There were 187 households, of which 32.6% had children under the age of 18 living with them, 52.4% were married couples living together, 12.3% had a female householder with no husband present, 4.8% had a male householder with no wife present, and 30.5% were non-families. 26.2% of all households were made up of individuals, and 12.8% had someone living alone who was 65 years of age or older. The average household size was 2.48 and the average family size was 2.98.

The median age in the village was 41.4 years. 24.4% of residents were under the age of 18; 7.1% were between the ages of 18 and 24; 22.2% were from 25 to 44; 28.2% were from 45 to 64; and 17.9% were 65 years of age or older. The gender makeup of the village was 50.1% male and 49.9% female.

===2000 census===
As of the census of 2000, there were 481 people, 188 households, and 140 families living in the village. The population density was 2,067.1 PD/sqmi. There were 197 housing units at an average density of 846.6 /sqmi. The racial makeup of the village was 97.71% White, 1.25% Asian, 0.62% from other races, and 0.42% from two or more races. Hispanic or Latino of any race were 1.66% of the population.

There were 188 households, out of which 31.4% had children under the age of 18 living with them, 66.0% were married couples living together, 6.4% had a female householder with no husband present, and 25.5% were non-families. 21.8% of all households were made up of individuals, and 10.1% had someone living alone who was 65 years of age or older. The average household size was 2.56 and the average family size was 2.98.

In the village, the population was spread out, with 25.8% under the age of 18, 5.8% from 18 to 24, 29.5% from 25 to 44, 26.0% from 45 to 64, and 12.9% who were 65 years of age or older. The median age was 38 years. For every 100 females, there were 97.1 males. For every 100 females age 18 and over, there were 93.0 males.

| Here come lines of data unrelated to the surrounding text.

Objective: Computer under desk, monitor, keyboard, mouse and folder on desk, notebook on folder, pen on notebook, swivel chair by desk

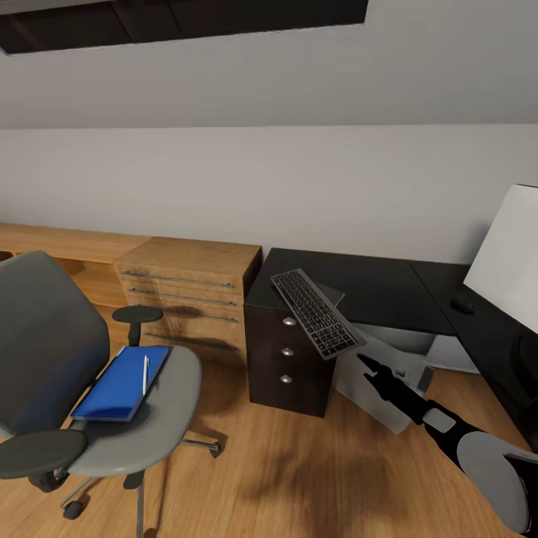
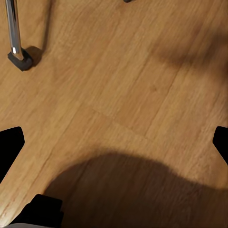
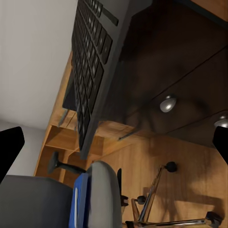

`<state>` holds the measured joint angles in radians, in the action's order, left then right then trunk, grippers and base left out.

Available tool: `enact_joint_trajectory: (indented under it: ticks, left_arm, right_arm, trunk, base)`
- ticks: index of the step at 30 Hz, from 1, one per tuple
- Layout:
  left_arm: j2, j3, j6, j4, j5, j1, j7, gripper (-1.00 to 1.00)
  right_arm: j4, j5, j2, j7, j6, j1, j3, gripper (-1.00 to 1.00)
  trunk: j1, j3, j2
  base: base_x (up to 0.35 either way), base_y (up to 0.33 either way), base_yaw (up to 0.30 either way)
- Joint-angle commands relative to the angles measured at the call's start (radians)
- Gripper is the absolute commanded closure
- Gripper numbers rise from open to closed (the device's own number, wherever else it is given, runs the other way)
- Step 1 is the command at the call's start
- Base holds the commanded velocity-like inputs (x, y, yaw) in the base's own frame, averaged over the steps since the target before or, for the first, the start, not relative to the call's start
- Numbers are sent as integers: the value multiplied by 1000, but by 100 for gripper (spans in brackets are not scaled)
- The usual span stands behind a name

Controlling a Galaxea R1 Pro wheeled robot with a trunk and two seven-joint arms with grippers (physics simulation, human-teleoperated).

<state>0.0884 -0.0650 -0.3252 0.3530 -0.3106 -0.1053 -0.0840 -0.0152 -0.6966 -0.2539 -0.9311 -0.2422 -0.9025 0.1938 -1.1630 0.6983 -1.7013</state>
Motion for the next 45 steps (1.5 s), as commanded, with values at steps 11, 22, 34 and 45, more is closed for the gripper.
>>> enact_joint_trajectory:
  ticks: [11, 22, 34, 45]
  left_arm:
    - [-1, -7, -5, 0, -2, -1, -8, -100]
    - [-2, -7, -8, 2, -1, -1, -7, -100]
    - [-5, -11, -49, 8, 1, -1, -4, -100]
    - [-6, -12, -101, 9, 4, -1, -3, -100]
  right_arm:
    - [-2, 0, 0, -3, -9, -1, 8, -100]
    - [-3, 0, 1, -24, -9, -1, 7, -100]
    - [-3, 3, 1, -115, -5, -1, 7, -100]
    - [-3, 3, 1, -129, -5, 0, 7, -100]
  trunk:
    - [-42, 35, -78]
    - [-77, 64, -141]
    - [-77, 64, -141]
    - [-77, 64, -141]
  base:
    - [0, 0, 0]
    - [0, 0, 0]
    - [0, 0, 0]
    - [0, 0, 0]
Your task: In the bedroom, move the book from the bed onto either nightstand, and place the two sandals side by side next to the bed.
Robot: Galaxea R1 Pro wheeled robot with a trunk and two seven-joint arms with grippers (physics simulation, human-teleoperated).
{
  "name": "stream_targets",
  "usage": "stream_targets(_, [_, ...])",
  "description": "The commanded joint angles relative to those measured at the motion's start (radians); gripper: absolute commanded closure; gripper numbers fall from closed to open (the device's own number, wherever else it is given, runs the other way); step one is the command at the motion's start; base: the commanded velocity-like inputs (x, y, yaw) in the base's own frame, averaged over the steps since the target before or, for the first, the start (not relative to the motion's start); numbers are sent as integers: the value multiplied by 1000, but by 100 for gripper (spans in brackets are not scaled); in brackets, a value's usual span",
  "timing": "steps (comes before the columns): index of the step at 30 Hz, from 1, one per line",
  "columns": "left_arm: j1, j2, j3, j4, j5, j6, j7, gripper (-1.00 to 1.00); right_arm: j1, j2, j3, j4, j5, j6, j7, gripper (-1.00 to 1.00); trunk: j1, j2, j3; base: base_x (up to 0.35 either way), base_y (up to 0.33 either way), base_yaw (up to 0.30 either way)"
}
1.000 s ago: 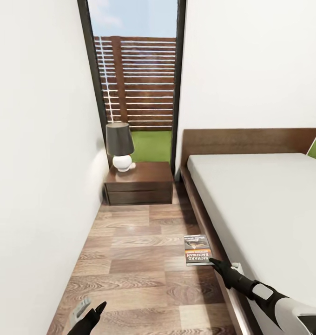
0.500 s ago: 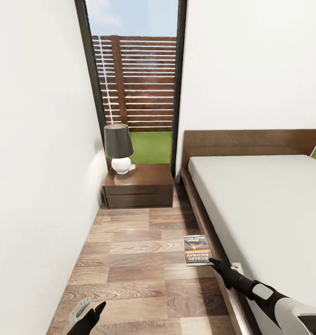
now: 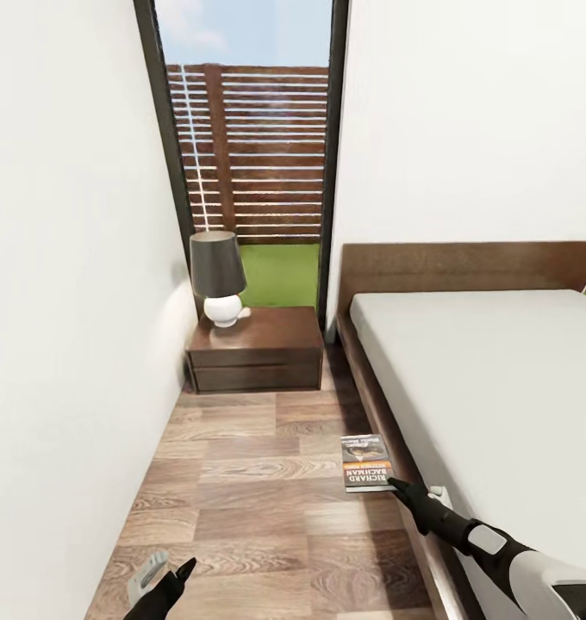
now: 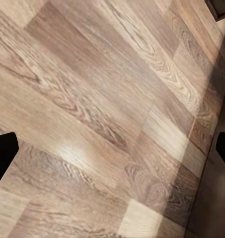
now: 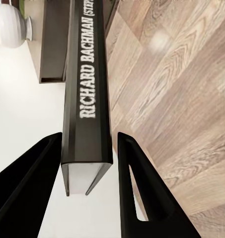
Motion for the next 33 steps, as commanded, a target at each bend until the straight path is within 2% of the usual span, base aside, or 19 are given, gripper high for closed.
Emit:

As of 2000 the median income for a household in the village was $52,386, and the median income for a family was $56,250. Males had a median income of $37,386 versus $21,094 for females. The per capita income for the village was $21,274. About 2.1% of families and 2.6% of the population were below the poverty line, including 3.0% of those under age 18 and 7.5% of those age 65 or over.

==Education==
Murray is served by Conestoga Public Schools, whose district office and junior-senior high school are located in the village.

School District 56, which served the Murray area, was organized in 1872. A high school built in 1914 was destroyed by fire on Christmas Eve 1932 and replaced by a brick building the following year. Committees formed in 1972 to reorganize the area's schools led to the construction of Conestoga Junior-Senior High School about 2 mi west of Murray, which was dedicated in 1980.

==Parks and recreation==
The village has two parks: Dr. Tyson Park, north of Main Street, and Young Memorial Park, on the northwest edge of the village.